Sabemos que a Década Perdida assistiu diversos ensaios de estabilização, inclusive o Plano Cruzado, que desindexou radicalmente. Na ausência de sustentação política, e como um canto de cisne do sonho do progresso econômico e social, a hiperinflação foi utilizada para esterilizar a Constituição de 1988 e abrir caminho para sua desconstrução pelo ideário neoliberal. O Plano Real fez uma desindexação orquestrada, porém preservou a defesa patrimonial. Após variadas tentativas, foi adotado o modelo de Metas de Inflação, que converte o Banco Central no administrador de dois preços-chave: juros e câmbio.

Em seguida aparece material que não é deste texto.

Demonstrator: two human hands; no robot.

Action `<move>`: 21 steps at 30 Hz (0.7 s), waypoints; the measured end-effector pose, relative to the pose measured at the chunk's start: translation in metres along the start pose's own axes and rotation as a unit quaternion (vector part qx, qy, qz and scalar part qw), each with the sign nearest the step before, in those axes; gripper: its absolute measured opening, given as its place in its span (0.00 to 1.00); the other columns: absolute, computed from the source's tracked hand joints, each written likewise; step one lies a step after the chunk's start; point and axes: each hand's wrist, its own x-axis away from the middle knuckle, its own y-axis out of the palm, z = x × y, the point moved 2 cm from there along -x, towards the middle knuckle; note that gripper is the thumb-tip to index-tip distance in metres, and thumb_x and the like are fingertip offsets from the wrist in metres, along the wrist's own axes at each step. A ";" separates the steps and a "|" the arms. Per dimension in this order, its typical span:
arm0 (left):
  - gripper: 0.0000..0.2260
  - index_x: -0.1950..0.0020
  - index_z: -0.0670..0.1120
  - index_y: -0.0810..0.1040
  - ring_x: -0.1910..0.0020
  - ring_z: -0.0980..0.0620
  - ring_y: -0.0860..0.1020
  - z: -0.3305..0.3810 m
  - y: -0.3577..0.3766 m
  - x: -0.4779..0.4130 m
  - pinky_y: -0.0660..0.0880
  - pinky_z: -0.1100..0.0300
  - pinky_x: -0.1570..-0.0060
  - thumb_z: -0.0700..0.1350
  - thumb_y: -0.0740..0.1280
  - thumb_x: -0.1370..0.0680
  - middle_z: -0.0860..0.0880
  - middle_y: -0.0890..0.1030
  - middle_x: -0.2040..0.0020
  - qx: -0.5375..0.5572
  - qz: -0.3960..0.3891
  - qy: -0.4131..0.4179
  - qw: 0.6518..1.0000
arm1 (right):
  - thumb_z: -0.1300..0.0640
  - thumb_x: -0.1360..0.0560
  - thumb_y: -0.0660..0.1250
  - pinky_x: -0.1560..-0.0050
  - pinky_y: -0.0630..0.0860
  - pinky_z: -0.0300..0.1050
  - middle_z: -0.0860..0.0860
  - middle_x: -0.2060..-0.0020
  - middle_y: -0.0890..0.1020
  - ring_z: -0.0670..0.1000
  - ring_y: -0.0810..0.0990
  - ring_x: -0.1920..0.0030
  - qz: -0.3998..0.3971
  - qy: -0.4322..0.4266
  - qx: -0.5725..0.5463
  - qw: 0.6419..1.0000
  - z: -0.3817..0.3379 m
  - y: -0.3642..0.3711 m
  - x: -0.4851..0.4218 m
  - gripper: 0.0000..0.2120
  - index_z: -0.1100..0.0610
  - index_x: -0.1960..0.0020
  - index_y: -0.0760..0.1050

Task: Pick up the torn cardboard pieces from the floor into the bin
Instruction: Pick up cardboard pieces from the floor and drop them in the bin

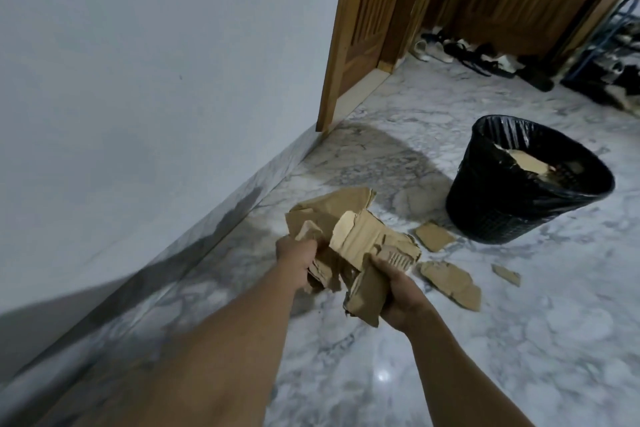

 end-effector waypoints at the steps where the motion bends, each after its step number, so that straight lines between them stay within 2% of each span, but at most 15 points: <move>1: 0.11 0.47 0.42 0.78 0.57 0.42 0.82 0.004 0.014 0.003 0.79 0.54 0.61 0.35 0.69 0.28 0.41 0.82 0.56 0.022 -0.011 -0.010 1.000 | 0.54 0.23 0.69 0.45 0.80 0.61 0.63 0.49 0.82 0.61 0.82 0.52 0.005 -0.011 0.030 0.999 -0.011 -0.001 0.001 0.20 0.63 0.34 0.75; 5: 0.14 0.45 0.40 0.80 0.54 0.42 0.81 0.028 0.071 0.017 0.79 0.51 0.55 0.36 0.73 0.31 0.41 0.82 0.53 0.077 -0.070 -0.019 0.994 | 0.56 0.25 0.73 0.56 0.83 0.57 0.62 0.48 0.85 0.61 0.85 0.52 0.078 -0.062 0.108 0.989 -0.075 -0.017 0.017 0.20 0.62 0.36 0.76; 8: 0.14 0.45 0.40 0.78 0.56 0.43 0.80 0.049 0.116 0.026 0.77 0.54 0.58 0.37 0.74 0.28 0.42 0.81 0.52 0.108 -0.103 -0.016 0.989 | 0.58 0.29 0.77 0.52 0.83 0.63 0.62 0.52 0.86 0.62 0.85 0.54 0.142 -0.121 0.150 0.971 -0.133 -0.037 0.033 0.20 0.64 0.41 0.79; 11: 0.19 0.40 0.40 0.75 0.54 0.41 0.80 0.058 0.164 0.036 0.78 0.52 0.57 0.39 0.75 0.28 0.41 0.79 0.49 0.151 -0.127 -0.018 0.980 | 0.56 0.31 0.79 0.51 0.83 0.61 0.62 0.51 0.85 0.61 0.85 0.54 0.176 -0.149 0.174 0.957 -0.177 -0.062 0.045 0.22 0.64 0.41 0.79; 13: 0.19 0.43 0.41 0.73 0.54 0.41 0.81 0.061 0.186 0.041 0.80 0.51 0.59 0.40 0.77 0.30 0.41 0.80 0.49 0.174 -0.146 -0.034 0.973 | 0.52 0.37 0.82 0.49 0.82 0.64 0.62 0.49 0.85 0.62 0.85 0.52 0.180 -0.141 0.210 0.951 -0.202 -0.072 0.054 0.30 0.64 0.39 0.79; 15: 0.25 0.45 0.40 0.76 0.57 0.44 0.82 0.075 0.209 0.038 0.80 0.54 0.66 0.46 0.80 0.36 0.41 0.82 0.50 0.152 -0.163 -0.027 0.974 | 0.49 0.41 0.84 0.48 0.81 0.66 0.62 0.47 0.85 0.63 0.84 0.48 0.158 -0.138 0.265 0.941 -0.234 -0.078 0.063 0.37 0.64 0.37 0.78; 17: 0.35 0.45 0.44 0.79 0.56 0.46 0.83 0.096 0.247 0.006 0.80 0.56 0.66 0.58 0.79 0.46 0.42 0.83 0.49 0.094 -0.165 0.017 0.982 | 0.51 0.31 0.79 0.52 0.83 0.59 0.62 0.47 0.84 0.61 0.85 0.50 0.134 -0.159 0.308 0.929 -0.274 -0.074 0.077 0.29 0.65 0.36 0.78; 18: 0.37 0.44 0.44 0.79 0.55 0.47 0.82 0.110 0.268 -0.016 0.78 0.57 0.66 0.62 0.77 0.47 0.43 0.83 0.49 0.068 -0.152 0.048 0.985 | 0.52 0.28 0.76 0.57 0.84 0.54 0.61 0.49 0.85 0.59 0.85 0.54 0.124 -0.171 0.321 0.923 -0.297 -0.072 0.083 0.25 0.65 0.36 0.78; 19: 0.37 0.43 0.44 0.80 0.53 0.49 0.82 0.130 0.282 -0.015 0.77 0.58 0.64 0.65 0.75 0.45 0.43 0.83 0.47 0.045 -0.148 0.079 0.985 | 0.53 0.26 0.75 0.59 0.84 0.52 0.60 0.50 0.85 0.58 0.85 0.56 0.114 -0.185 0.330 0.919 -0.323 -0.073 0.087 0.24 0.65 0.36 0.78; 21: 0.33 0.43 0.42 0.78 0.52 0.52 0.80 0.176 0.282 0.061 0.76 0.60 0.60 0.64 0.74 0.38 0.47 0.82 0.46 0.030 -0.139 0.130 0.981 | 0.52 0.28 0.76 0.55 0.84 0.55 0.60 0.50 0.85 0.58 0.85 0.54 0.094 -0.212 0.339 0.912 -0.369 -0.075 0.097 0.23 0.64 0.37 0.79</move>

O sistema financeiro nacional – banco e mercado de capitais – percebeu na taxa de inflação residual um poderoso aliado para justificar a taxa real de juros elevada. O Banco Central articula juros com câmbio, e a combinação de juros elevados com real valorizado é “ouro” sobre azul para o tecido especulativo. Como suprema perversidade, os fundos da previdência complementar têm sua rentabilidade atrelada aos juros altos.

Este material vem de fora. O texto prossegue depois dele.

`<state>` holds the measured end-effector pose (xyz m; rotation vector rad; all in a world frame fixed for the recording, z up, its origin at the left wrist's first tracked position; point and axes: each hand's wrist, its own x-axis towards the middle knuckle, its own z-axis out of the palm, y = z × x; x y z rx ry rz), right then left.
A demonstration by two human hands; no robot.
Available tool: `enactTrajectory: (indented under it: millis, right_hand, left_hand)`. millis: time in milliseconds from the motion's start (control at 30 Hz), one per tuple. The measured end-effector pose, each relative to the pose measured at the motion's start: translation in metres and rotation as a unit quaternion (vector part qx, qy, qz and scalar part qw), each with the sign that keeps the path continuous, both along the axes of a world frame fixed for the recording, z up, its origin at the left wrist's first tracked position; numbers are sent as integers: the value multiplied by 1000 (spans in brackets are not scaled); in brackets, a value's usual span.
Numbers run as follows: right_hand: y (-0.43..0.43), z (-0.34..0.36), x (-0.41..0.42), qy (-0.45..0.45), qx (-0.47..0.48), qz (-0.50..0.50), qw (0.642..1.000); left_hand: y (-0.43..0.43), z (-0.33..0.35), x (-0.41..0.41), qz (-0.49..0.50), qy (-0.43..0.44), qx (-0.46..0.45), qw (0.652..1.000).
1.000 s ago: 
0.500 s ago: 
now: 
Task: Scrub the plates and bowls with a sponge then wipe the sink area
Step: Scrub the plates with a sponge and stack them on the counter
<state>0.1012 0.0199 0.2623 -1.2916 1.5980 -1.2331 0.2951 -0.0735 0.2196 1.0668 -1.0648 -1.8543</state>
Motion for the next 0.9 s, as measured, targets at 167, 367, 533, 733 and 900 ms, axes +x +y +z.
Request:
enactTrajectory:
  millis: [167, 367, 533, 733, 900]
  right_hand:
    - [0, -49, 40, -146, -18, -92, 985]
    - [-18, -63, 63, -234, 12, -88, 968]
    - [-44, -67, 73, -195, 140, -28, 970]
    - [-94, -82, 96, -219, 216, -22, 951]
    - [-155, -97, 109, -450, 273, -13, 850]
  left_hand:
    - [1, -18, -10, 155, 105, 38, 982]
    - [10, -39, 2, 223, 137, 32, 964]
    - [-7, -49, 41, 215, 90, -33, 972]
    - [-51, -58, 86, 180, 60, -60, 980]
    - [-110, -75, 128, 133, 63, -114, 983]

Nesse cenário, quem perde são os brasileiros que não têm carteira assinada e os filhos das famílias já integradas que esbarram em um mercado de trabalho fechado e com poucos empregos de qualidade. O Brasil se converte em exportador de mão de obra, frustra as esperanças da juventude e possibilita o discurso de que “tudo está bem e será melhor no próximo ano”. O país é imbuído de que é ótimo ser o 14º colocado em crescimento na América do Sul – média inferior à da África – e praticar a 31ª pior colocação em 31 países que avaliaram comparativamente a educação básica. O presidente Meirelles garante esse resultado. Wall Street pode ficar tranquila: os bancos e mercado de capitais brasileiros estão elaborando o Plano Ômega para melhorar seu desempenho.